To examine the in vitro effectiveness of antivenom, the above protocol was followed except CSL Taipan antivenom (3 Units/mL) was added to the organ bath 10 min prior to the addition of venom (3 µg/mL or 10 µg/mL) and tissues were left in contact with venom/antivenom for either 1 h (O. temporalis and O. microlepidotus) or 3 h (O. scutellatus; Australian coastal taipan, Papuan Taipan-Saibai Island and Papuan Taipan-Merauke).
4.8. Chemicals and Drugs
For neurotoxicity and HPLC experiments the following chemicals and drugs were used: acetylcholine chloride (ACh, Sigma-Aldrich, St. Louis, MO, USA), carbamylcholine chloride (carbachol CCh, Sigma-Aldrich, St. Louis, MO, USA), d-tubocurarine (Sigma-Aldrich, St. Louis, MO, USA), ammonium acetate (Sigma-Aldrich, St. Louis, MO, USA), potassium chloride (KCl, Ajax Chemicals Pty Ltd, Sydney, Australia); trifluoroacetic acid (TFA, Auspep, Melbourne, Australia) and acetonitrile (ACN, Merck, Darmstadt, Germany). For SDS-PAGE and agarose gel electrophoresis experiments NuPAGE ready-made 4%–12% (1.5 mm thick) SDS-acrylamide gels, MOPS-SDS running buffer and SDS sample buffer were purchased from Invitrogen Pty Ltd while agarose was purchased from Amersham Biosciences Pty Ltd.
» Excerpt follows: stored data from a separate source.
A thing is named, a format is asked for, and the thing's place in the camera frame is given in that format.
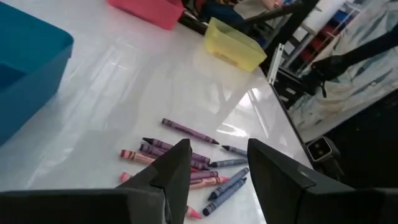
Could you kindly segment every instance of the blue storage bin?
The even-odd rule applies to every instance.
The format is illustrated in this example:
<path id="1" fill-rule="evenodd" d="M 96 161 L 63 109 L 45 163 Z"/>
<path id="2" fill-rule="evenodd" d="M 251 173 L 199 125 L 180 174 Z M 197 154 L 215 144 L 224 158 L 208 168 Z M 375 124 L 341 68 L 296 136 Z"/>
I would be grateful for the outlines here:
<path id="1" fill-rule="evenodd" d="M 73 37 L 0 2 L 0 145 L 57 91 Z"/>

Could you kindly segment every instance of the blue bin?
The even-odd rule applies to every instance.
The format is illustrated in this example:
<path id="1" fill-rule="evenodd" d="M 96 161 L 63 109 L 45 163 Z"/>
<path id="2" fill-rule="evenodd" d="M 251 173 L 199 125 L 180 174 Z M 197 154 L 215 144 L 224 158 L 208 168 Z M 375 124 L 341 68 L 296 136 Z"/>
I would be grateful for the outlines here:
<path id="1" fill-rule="evenodd" d="M 0 146 L 57 91 L 73 37 L 0 2 Z"/>

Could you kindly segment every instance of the yellow plastic container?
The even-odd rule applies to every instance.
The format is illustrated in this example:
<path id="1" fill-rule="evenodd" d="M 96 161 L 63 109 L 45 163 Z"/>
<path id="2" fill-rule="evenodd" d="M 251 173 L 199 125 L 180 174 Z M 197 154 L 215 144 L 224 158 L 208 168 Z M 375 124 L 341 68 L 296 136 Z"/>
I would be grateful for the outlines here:
<path id="1" fill-rule="evenodd" d="M 215 18 L 207 28 L 205 46 L 216 57 L 249 72 L 267 58 L 255 40 Z"/>

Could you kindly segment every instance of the red storage bin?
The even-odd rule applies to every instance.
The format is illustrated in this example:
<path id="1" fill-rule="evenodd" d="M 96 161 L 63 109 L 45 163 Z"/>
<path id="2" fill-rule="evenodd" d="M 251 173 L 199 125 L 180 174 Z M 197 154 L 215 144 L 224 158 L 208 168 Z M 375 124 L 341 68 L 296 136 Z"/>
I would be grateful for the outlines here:
<path id="1" fill-rule="evenodd" d="M 173 29 L 184 10 L 181 0 L 108 0 L 108 3 L 167 30 Z"/>

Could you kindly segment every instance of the blue crayon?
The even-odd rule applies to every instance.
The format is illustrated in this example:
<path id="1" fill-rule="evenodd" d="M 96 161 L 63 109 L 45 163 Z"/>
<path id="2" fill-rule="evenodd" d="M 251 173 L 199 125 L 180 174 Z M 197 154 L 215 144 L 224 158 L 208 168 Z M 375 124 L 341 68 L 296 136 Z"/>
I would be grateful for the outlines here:
<path id="1" fill-rule="evenodd" d="M 232 146 L 222 146 L 224 149 L 226 149 L 229 152 L 233 152 L 235 154 L 247 157 L 248 156 L 248 152 L 246 152 L 245 150 L 242 149 L 238 149 Z"/>
<path id="2" fill-rule="evenodd" d="M 235 165 L 241 165 L 241 164 L 247 164 L 248 160 L 247 159 L 230 159 L 226 161 L 216 161 L 212 162 L 208 166 L 210 167 L 225 167 L 225 166 L 235 166 Z"/>
<path id="3" fill-rule="evenodd" d="M 221 184 L 219 187 L 217 187 L 216 190 L 214 190 L 211 194 L 208 200 L 214 200 L 218 198 L 221 194 L 223 194 L 225 191 L 227 191 L 232 185 L 234 185 L 237 181 L 239 181 L 242 177 L 244 177 L 247 173 L 249 172 L 249 168 L 244 168 L 241 171 L 237 172 L 233 177 L 229 179 L 229 181 Z"/>
<path id="4" fill-rule="evenodd" d="M 205 216 L 210 215 L 214 212 L 220 205 L 222 205 L 227 199 L 229 199 L 237 190 L 239 190 L 244 183 L 246 182 L 247 178 L 240 179 L 239 181 L 235 182 L 226 192 L 220 195 L 216 200 L 212 201 L 206 208 L 203 209 L 203 214 Z"/>

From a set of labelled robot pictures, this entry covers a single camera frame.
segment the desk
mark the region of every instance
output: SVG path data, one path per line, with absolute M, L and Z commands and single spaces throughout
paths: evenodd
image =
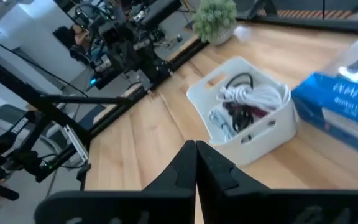
M 207 46 L 154 95 L 141 99 L 92 140 L 92 169 L 85 190 L 143 189 L 163 171 L 186 139 L 208 142 L 208 132 L 186 91 L 225 60 L 240 55 L 294 88 L 358 38 L 280 26 L 248 26 L 252 28 L 249 41 L 242 44 L 232 37 L 220 47 Z M 295 138 L 240 169 L 270 188 L 358 189 L 358 152 L 309 124 L 298 124 Z M 337 156 L 342 163 L 332 159 Z M 199 203 L 196 223 L 202 223 Z

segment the white floor
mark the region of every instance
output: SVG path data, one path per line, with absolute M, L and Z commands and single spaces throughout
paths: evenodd
M 192 0 L 190 4 L 197 7 L 200 0 Z M 188 21 L 191 21 L 191 16 L 186 14 Z M 187 20 L 183 17 L 181 12 L 172 14 L 169 18 L 161 23 L 162 29 L 165 30 L 167 35 L 180 34 L 183 37 L 183 41 L 170 50 L 156 49 L 156 53 L 161 58 L 167 58 L 171 53 L 176 51 L 181 44 L 185 43 L 191 34 L 183 30 L 187 24 Z M 128 74 L 131 82 L 136 81 L 134 73 Z M 90 71 L 84 71 L 81 73 L 72 84 L 77 88 L 83 90 L 90 80 Z M 127 87 L 131 83 L 123 77 L 117 77 L 110 84 L 108 84 L 102 90 L 92 88 L 86 93 L 89 96 L 106 96 L 114 97 L 119 96 L 127 90 Z M 72 88 L 65 88 L 63 90 L 65 95 L 74 93 L 78 96 L 80 94 Z M 76 120 L 79 121 L 83 118 L 90 110 L 94 108 L 94 105 L 81 105 L 78 109 Z M 65 111 L 71 112 L 76 111 L 77 105 L 68 105 Z M 39 152 L 40 155 L 46 155 L 50 152 L 50 149 L 42 142 L 37 142 L 34 149 Z M 77 170 L 67 171 L 64 168 L 59 168 L 56 172 L 55 179 L 54 175 L 50 175 L 46 180 L 41 183 L 36 183 L 34 177 L 25 171 L 16 172 L 9 180 L 7 185 L 12 190 L 20 193 L 20 199 L 15 202 L 4 201 L 0 209 L 0 224 L 3 223 L 20 223 L 20 224 L 31 224 L 34 222 L 34 211 L 37 205 L 48 195 L 62 190 L 79 190 L 80 182 L 76 180 Z
All experiments involving antivenom used CSL Taipan antivenom (CSL Ltd., Melbourne, Australia) (Batch number: B0548-06401 Expiry: 10/12).
4.9. Data Analysis
For neurotoxicity experiments using the chick biventer cervicis nerve-muscle preparation twitch height, measured at regular time intervals, was expressed as a percentage of the twitch height prior to venom addition. Contractile responses to exogenous ACh, CCh and KCl were expressed as percentages of their initial responses. One-way analysis of variance (ANOVA) followed by Bonferroni post-test was used to compare the inhibitory effects of venoms (Prism 5.0, GraphPad Software, San Diego, CA, USA). For antivenom studies, carried out in the chick biventer cervicis nerve muscle preparation, unpaired t tests were used to analyse whether there was statistical significant differences (p < 0.05) between venom alone (either 3 µg/mL or 10 µg/mL) and CSL Taipan antivenom (3 Units/mL) plus venom (either 3 µg/mL or 10 µg/mL). Where “n” indicates the number of individual chick biventer cervicis nerve-muscle preparations used and error bars in figures represent the standard error of the mean (i.e., s.e.m.).